Credentials - Linen and Laundry

Overview


Invited to help a major player in the hotel sector resolve a challenging problem, I helped the business set new ambitions and provided an fresh external perspective, which "debunked" what they and their suppliers through they knew about their industry.


I helped the client team to see their business with a new perspective and importantly their customers' perspective.


A significant part of the challenge, was the strong dependency on third party suppliers. Much of the opportunity lay in the suppliers domain to influence. I guided my client through building more strategic relationships with their suppliers, which would enable integrated end-to-end transformation with equitable benefits.

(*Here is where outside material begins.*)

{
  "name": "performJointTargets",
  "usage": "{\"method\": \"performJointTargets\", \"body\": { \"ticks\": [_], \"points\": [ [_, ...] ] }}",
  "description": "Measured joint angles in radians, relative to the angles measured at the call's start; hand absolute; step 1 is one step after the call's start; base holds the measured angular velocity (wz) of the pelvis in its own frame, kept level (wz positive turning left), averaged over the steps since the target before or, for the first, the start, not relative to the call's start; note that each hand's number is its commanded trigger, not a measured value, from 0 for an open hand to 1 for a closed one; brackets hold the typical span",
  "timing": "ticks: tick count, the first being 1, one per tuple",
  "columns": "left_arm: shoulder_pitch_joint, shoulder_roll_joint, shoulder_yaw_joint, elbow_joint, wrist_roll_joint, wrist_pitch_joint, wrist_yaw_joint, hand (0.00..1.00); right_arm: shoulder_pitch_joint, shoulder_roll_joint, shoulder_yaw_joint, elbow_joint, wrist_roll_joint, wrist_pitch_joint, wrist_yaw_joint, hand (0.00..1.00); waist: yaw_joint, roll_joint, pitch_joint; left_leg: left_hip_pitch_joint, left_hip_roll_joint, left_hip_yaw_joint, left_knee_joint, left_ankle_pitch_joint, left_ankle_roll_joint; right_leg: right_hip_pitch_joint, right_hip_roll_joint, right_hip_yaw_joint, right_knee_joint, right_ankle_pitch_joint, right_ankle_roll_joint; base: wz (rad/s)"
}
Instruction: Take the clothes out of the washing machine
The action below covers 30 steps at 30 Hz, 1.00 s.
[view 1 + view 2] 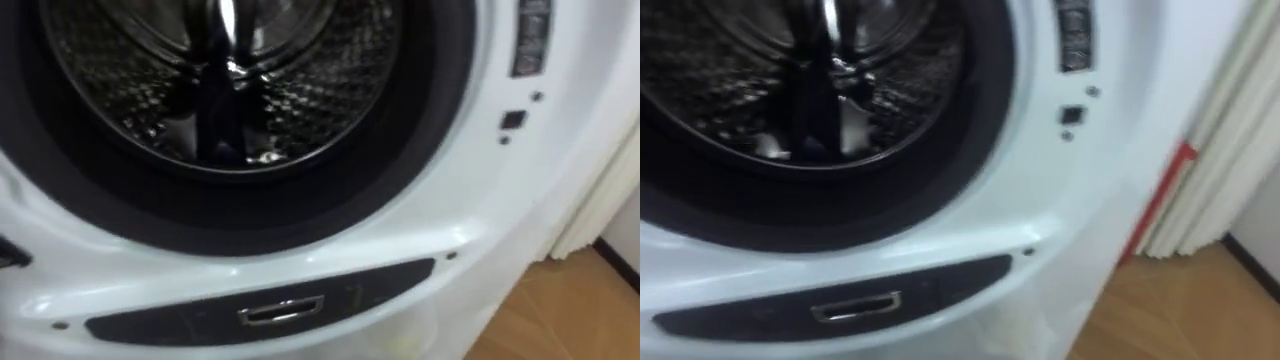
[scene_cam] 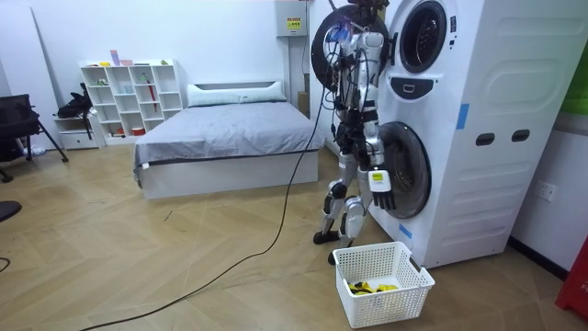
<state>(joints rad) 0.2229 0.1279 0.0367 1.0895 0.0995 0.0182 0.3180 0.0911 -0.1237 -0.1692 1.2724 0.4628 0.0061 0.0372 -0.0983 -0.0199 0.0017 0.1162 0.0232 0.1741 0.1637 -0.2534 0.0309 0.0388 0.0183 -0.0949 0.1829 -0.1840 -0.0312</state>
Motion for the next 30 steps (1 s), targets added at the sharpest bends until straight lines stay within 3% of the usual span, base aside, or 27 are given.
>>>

What we achieved massively exceeded the client's brief and expectations.

Components


  • Coaching Client's Team
  • Lean DMAIC
  • Full Value Stream Diagnostic
  • Game-Changing Solutions
  • Strategic Sourcing
  • Challenged established industry norms
  • Commercial Solution
  • Multi-million GBP Unexpected Benefits

The Brief and Expectations


The Chief Operating Officer was frustrated that every time he met with his House Keeping Teams, they would complain that "Linen" was the biggest source of problems they faced in their work. That might be wrong linen, not enough linen, dirty linen, damaged linen, late collections and so on. He would promise to do something to help them and then give them "...a new mop...".


He really wanted to do something that would delight his House Keepers. If there were financial benefits as well, that would be fantastic, but he was prepared to spend money for his House Keepers. (What a fantastic brief and a fantastic COO!!)


The business' Transformation Director was keen to use a Lean for the work and I outlined an approach following the DMAIC (Define, Measure, Analyse, Improve, Control) methodology.


Getting Started


We pulled together a team from various parts of the business, with the intention of both gaining their insights and leaving the business better equipped to tackle future change through experience of this piece of work.


Our first sessions together were to set ambitions, understand value and unlearn any limiting, traditional ideas of performance and value.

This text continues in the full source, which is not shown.